Disk Utility does that very well.
All drives in a mac, solid state or hard, are digital.
I meant the physical location where it saves, an actual physical disk vs circuit boards.
I goooooooooogle it 😉
Wikipedia:
Left SSD, right Hard Disk Drive
There is no benefit to reading data sequentially (beyond typical FS block sizes), making fragmentation irrelevant for SSDs. Defragmentation would cause wear by making additional writes of the NAND flash cells, which have a limited cycle life.[73][74] | Files, particularly large ones, on HDDs usually become fragmented over time if frequently written; periodic defragmentation is required to maintain optimum performance.[75] |
So back to OP, defragmentation of your MacBook Air SSD would be irrelavant.
davscanlon wrote:
I meant the physical location where it saves, an actual physical disk vs circuit boards.
I goooooooooogle it 😉
I will know what you mean only if you say what you mean and not some other thing. 😉
I meant to say SSD's don't fragment as they use flash cells, so don't have to be read sequentially as apposed to a disk?

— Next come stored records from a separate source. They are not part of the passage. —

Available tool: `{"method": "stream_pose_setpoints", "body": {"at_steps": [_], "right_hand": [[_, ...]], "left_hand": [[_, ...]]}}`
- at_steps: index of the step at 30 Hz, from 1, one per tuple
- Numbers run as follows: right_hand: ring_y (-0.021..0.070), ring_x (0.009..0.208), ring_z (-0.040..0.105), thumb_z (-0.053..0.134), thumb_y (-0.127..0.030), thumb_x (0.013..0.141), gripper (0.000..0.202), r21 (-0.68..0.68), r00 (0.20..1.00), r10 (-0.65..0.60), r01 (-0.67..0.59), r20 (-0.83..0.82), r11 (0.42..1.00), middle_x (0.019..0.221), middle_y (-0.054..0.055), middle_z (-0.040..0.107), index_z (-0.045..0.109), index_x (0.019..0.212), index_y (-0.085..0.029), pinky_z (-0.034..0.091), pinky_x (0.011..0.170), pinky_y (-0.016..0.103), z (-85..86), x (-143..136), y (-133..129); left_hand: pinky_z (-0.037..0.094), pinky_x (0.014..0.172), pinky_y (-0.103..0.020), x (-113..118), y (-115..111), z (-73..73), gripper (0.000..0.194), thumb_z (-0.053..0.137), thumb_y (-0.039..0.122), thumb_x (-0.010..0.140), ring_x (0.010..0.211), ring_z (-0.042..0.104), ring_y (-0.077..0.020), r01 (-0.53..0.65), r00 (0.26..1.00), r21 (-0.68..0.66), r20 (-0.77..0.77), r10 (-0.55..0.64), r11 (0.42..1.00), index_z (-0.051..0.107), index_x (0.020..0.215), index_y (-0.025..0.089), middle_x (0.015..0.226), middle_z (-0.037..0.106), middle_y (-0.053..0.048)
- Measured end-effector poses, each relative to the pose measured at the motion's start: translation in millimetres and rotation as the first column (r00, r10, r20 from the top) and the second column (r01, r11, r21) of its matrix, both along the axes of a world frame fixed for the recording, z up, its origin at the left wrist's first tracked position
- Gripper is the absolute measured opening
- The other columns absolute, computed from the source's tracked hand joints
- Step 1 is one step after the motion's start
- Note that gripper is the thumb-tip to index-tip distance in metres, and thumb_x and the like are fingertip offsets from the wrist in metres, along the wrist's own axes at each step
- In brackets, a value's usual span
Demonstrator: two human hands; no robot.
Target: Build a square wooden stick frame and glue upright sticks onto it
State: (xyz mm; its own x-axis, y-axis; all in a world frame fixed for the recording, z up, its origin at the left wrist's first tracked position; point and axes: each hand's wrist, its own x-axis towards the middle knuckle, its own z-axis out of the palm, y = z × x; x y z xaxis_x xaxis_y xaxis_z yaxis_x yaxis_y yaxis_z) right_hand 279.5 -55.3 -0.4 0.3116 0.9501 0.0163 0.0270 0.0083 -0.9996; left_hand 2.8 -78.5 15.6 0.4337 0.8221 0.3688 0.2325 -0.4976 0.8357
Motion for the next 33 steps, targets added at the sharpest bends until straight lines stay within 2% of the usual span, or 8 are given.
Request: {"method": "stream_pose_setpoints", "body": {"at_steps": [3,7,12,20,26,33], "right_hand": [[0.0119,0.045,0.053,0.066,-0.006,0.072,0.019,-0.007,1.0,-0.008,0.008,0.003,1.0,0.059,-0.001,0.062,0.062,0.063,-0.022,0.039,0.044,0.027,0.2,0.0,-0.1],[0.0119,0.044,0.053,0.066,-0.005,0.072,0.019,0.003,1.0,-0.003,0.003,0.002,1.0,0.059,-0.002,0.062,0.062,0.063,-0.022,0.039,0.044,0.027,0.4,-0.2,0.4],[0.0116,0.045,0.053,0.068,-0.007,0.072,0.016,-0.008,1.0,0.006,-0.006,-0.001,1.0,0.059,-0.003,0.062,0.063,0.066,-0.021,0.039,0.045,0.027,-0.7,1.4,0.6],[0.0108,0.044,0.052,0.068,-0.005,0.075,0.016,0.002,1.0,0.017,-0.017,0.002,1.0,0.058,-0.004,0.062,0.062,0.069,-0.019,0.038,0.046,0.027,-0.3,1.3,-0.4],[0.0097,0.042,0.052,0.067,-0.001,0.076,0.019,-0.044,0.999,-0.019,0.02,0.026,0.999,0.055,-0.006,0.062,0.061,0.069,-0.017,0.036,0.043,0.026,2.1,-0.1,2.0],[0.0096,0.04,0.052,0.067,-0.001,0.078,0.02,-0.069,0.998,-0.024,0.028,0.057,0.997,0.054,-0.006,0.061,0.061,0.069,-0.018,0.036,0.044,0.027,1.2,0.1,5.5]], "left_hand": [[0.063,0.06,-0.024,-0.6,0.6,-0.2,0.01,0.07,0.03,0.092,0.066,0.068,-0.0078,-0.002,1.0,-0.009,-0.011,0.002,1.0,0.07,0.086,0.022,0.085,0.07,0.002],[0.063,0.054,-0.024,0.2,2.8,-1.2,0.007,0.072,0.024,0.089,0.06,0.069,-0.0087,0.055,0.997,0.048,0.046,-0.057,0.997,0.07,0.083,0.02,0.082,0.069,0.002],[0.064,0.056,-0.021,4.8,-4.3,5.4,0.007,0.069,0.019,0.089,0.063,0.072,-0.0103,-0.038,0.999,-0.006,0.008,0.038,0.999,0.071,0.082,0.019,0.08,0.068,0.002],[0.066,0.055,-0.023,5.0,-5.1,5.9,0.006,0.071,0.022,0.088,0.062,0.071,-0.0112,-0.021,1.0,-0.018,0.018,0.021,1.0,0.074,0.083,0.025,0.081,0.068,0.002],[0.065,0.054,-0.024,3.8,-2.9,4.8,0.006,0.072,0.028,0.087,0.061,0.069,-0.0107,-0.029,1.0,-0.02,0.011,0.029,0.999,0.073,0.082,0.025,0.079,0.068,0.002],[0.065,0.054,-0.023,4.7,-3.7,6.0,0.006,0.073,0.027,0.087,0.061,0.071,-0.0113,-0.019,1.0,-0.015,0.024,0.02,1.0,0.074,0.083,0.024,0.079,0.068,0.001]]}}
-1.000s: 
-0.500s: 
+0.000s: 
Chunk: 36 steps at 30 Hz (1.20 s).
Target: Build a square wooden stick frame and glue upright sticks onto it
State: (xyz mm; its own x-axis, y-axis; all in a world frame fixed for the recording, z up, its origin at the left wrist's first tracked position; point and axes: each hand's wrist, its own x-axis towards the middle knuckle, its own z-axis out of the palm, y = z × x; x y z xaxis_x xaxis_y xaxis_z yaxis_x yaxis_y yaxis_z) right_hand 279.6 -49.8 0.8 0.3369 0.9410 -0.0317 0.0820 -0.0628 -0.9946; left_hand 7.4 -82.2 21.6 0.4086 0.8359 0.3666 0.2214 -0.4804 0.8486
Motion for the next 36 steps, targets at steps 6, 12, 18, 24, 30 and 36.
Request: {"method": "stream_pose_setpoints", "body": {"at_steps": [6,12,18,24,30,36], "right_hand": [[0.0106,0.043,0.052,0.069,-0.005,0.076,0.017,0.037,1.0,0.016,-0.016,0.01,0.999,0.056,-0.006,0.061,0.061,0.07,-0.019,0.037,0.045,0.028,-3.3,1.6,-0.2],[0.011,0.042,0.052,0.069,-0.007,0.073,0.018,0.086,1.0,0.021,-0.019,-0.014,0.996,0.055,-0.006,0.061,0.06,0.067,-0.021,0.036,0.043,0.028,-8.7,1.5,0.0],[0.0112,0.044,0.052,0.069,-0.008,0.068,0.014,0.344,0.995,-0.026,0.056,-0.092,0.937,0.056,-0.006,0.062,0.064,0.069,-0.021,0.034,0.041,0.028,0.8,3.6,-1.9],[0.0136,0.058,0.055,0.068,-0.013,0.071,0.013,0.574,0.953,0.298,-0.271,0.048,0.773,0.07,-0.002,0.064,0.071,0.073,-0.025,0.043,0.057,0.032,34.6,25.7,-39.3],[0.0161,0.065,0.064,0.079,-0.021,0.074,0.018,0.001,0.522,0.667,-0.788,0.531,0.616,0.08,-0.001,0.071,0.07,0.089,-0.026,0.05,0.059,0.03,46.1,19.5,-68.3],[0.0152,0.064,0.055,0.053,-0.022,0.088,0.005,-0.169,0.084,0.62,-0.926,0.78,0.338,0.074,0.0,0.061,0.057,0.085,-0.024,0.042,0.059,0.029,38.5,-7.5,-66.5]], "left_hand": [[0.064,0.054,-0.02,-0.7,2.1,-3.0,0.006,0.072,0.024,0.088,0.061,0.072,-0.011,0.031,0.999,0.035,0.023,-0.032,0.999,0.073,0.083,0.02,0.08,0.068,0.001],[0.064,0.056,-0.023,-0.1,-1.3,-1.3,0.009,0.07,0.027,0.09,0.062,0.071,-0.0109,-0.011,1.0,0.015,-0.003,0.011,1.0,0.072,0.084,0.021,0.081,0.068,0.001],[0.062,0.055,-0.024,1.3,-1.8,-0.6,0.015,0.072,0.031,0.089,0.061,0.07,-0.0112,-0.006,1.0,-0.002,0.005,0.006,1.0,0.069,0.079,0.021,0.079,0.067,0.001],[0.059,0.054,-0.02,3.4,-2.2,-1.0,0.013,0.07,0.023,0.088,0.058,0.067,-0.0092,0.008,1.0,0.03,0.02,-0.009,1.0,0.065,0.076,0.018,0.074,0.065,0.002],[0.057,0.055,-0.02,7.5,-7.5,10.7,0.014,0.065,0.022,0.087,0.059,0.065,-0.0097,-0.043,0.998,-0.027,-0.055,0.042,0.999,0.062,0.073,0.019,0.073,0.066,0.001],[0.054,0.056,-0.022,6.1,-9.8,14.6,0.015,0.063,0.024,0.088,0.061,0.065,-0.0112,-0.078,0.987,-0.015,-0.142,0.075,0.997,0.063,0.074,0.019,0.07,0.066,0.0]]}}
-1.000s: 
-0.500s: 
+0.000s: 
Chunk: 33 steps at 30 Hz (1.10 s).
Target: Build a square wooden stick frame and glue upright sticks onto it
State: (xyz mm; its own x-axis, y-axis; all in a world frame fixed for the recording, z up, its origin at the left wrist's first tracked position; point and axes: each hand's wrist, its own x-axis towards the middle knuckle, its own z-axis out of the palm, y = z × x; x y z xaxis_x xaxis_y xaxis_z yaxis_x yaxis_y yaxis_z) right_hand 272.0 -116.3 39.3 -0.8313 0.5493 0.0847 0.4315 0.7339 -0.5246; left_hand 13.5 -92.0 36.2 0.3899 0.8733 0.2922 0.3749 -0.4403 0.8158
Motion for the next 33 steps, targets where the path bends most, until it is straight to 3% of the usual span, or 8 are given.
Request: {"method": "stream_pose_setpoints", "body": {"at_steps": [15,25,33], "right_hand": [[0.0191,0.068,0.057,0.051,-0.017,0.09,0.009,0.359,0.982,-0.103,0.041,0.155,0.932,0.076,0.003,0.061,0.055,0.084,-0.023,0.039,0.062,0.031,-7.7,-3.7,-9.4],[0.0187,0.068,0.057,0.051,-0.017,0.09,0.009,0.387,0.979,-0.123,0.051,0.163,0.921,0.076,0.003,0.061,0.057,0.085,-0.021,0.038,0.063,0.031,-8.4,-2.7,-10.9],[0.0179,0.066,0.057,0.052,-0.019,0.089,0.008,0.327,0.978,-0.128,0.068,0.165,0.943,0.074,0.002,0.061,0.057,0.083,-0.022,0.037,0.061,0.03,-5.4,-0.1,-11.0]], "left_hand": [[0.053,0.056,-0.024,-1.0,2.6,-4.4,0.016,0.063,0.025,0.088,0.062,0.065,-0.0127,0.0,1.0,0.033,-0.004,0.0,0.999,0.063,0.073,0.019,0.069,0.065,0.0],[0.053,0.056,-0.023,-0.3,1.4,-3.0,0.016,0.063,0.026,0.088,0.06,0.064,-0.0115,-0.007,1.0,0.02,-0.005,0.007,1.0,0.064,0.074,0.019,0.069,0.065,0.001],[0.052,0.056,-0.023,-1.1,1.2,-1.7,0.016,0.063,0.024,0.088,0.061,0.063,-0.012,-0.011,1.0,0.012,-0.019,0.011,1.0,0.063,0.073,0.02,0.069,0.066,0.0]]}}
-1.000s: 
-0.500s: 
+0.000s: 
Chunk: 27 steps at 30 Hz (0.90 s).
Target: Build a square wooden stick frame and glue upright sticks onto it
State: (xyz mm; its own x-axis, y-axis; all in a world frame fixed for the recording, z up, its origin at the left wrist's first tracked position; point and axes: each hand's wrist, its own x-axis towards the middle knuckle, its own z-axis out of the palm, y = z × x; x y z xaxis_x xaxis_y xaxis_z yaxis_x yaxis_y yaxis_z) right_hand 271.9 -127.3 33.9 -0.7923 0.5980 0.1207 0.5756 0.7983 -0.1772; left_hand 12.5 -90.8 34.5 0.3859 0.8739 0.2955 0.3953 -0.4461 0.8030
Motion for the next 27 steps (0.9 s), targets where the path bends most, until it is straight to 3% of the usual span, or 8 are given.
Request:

I mis-used the word "digital", i meant "flash technology"
davscanlon wrote:
I meant to say SSD's don't fragment as they use flash cells, so don't have to be read sequentially as apposed to a disk?
I mis-used the word "digital", i meant "flash technology"
I meant to read what you meant to say, but read what you said by mistake, I'll remember not to in future.
You should telepathic by now with all those points, jeeze ! 😉
Joking aside, I will read what I'm meant to say before I write what I'm not meant to say in future ha
davscanlon wrote:
I meant to say SSD's don't fragment as they use flash cells, so don't have to be read sequentially as apposed to a disk?
I mis-used the word "digital", i meant "flash technology"
SSD do fragment just like any other type of drive and this also happens on Mac computers. But with SSDs you aren't supposed to DeFrag them as it can have detrimental effect on there life span. SSD flash memory only has a certain number of Writes before it fails. SSDs have wear leveling were data is not written to the same part of the drive over and over. It is written to the complete drive before it goes back and re-writes to a section that has been written to already.
Oh and pay no attention to CSound1. His main purpose on this forum is to brake peoples balls.